Bioethicists have, of course, always been concerned with death: we have asked when should we allow it to happen without trying to stave it off any longer; whether is it ever acceptable for doctors to hasten or cause it; how can we make death a dignified and relatively humane experience for the dying and for their loved ones; and how we can and cannot treat human remains. We discussed all of these classic ethical issues even when death itself seemed to be a fairly straightforward, all-or-nothing concept: life and death were natural, biological states, and people were either alive, with a beating heart and a working brain, or they were dead, and everything in them had stopped. But over the last several decades, technological advances have made the nature of death itself more and more complicated and philosophically puzzling, and less and less binary. We can now replace natural hearts with artificial hearts, sustain “life” artificially even in the absence of any sort of agency or consciousness, and distinguish between the “death” of different parts of the brain. For these reasons, it is no longer obvious what counts as death or being dead. And concomitantly, we face new ethical issues around interventions into life and death that cannot be reduced easily to ending or continuing life.

This issue of the Kennedy Institute of Ethics Journal contains a series of papers that explore some of these new ethical issues that arise as death becomes technically managed and broken into parts in new ways. Each paper explores its topic with concrete nuance, rather than as an abstract conceptual puzzle, and they thereby jointly display just how complicated the place of death in medicine has become.

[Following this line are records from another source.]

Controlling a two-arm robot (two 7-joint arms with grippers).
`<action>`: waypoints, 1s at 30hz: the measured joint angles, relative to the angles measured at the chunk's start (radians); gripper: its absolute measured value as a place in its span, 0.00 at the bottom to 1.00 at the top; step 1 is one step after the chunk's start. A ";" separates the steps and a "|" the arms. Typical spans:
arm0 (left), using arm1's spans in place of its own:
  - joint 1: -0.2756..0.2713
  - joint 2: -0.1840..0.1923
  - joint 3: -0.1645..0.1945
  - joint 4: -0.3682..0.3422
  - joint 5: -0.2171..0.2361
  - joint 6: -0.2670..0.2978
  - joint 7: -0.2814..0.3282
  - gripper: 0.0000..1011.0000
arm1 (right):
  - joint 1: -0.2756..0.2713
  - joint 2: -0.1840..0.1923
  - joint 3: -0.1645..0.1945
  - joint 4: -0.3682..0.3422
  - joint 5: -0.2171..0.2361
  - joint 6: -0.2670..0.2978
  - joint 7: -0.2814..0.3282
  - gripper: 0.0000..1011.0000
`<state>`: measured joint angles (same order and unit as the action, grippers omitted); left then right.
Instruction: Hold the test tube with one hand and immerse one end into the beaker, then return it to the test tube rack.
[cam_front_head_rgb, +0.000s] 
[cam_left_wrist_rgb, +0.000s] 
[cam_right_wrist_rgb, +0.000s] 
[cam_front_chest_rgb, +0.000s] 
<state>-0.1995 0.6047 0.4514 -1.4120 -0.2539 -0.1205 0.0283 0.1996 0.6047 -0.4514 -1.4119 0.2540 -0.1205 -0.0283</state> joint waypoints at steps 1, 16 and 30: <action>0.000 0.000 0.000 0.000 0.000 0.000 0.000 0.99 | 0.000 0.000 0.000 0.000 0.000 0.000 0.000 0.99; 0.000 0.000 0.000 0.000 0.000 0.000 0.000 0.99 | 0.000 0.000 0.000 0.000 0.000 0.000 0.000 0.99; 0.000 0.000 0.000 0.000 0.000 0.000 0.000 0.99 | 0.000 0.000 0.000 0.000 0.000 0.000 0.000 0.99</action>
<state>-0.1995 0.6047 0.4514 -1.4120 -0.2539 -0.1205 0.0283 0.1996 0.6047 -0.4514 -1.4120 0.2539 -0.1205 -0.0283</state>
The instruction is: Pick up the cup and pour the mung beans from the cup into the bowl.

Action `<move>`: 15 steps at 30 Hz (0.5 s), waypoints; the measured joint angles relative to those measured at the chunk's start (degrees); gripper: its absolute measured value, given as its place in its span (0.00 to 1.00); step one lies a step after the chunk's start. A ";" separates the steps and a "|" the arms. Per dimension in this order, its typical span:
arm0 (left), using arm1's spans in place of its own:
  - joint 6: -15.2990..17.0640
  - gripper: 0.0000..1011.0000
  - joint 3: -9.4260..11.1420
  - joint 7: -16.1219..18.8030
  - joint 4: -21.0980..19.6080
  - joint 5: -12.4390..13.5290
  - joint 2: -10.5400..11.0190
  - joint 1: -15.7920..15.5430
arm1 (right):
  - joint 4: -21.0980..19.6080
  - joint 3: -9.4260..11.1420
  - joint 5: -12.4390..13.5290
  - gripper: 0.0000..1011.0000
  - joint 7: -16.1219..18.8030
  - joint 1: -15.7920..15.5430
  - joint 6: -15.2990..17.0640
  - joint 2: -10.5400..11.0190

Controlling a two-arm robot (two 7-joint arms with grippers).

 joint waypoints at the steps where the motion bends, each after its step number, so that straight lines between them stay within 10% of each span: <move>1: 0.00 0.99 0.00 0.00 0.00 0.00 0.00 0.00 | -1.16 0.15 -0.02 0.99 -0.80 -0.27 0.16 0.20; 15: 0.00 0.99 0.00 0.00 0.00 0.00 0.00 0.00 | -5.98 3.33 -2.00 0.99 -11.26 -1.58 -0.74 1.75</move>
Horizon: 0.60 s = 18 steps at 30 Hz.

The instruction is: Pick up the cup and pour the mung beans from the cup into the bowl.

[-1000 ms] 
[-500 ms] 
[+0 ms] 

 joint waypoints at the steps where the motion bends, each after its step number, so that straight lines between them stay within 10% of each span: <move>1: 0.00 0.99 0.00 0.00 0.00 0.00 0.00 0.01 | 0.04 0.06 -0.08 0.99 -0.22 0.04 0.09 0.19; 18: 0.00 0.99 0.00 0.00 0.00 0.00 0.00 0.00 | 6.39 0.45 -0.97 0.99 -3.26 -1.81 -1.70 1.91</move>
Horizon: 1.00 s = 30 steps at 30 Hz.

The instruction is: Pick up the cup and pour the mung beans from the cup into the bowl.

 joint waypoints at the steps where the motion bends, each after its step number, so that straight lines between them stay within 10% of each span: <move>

In “The Total Artificial Heart and the Dilemma of Deactivation,” Ben Bronner asks when it is ethical to deactivate a patient’s artificial heart. On the one hand, since having an artificial heart is not a natural state but a kind of therapeutic intervention, it seems like it should be up to a competent patient to ask doctors to discontinue this intervention. On the other hand, many people think it is not permissible for a physician to intentionally kill a patient. Bronner explores this tension, which is produced by the blurring of the line between self-sustaining and artificially supported [End Page vii] life. In “Sedation Until Death: Are the Requirements Laid Down in the Guidelines Too Restrictive?” Govert den Hartogh examines the ethics of sedation until death, focusing on guidelines that require the preservation of the patient’s consciousness to whatever extent possible. He argues that these guidelines are unjustified, and explores the ethical complexities involved in forcing consciousness upon a patient. Finally, in “Sustaining a Pregnant Cadaver for the Purpose of Gestating a Fetus: A Limited Defense,” Bertha Manninen looks at the painful topic of brain-dead pregnant women, whose fetuses develop into viable children if they are artificially kept “alive.” Brain-dead patients on life support are not neatly classifiable as either alive or dead, but their fetuses may be alive, albeit only in a special dependent and underdeveloped state. Balancing the needs and interests of two beings, neither of which can be quickly categorized either as a living person with interests or as a non-person, is a deep and tricky problem. Together these articles explore boundaries between life and death and the ethical complexities raised by our technological ability to manage these boundaries.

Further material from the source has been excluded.